Activity: From the listing below, retype exactly the line holding "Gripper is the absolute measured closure", the line holding "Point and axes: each", and the lines between them; skip everything else.

Information provided:
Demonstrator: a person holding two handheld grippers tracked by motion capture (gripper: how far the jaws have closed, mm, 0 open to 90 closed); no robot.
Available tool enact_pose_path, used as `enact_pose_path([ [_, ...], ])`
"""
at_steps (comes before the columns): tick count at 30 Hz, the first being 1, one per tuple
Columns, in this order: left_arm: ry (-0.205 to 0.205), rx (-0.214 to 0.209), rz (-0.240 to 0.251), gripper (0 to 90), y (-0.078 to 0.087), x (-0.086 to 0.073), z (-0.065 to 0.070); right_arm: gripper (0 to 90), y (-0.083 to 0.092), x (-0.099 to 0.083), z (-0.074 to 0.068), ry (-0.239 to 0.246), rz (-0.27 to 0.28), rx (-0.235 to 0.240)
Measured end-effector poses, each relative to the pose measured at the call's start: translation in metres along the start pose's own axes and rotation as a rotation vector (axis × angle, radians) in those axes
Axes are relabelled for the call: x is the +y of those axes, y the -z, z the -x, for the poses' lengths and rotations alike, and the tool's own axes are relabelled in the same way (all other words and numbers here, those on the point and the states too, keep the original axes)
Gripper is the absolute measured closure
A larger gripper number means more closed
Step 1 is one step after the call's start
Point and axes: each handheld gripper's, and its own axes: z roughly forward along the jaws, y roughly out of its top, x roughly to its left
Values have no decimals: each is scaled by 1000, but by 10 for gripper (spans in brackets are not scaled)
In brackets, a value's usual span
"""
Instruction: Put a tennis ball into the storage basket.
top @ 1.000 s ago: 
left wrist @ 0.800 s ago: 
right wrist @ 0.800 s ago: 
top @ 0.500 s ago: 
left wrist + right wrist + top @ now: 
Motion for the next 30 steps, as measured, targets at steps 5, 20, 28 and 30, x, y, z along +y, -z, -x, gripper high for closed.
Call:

Response:
Gripper is the absolute measured closure
A larger gripper number means more closed
Step 1 is one step after the call's start
Point and axes: each handheld gripper's, and its own axes: z roughly forward along the jaws, y roughly out of its top, x roughly to its left

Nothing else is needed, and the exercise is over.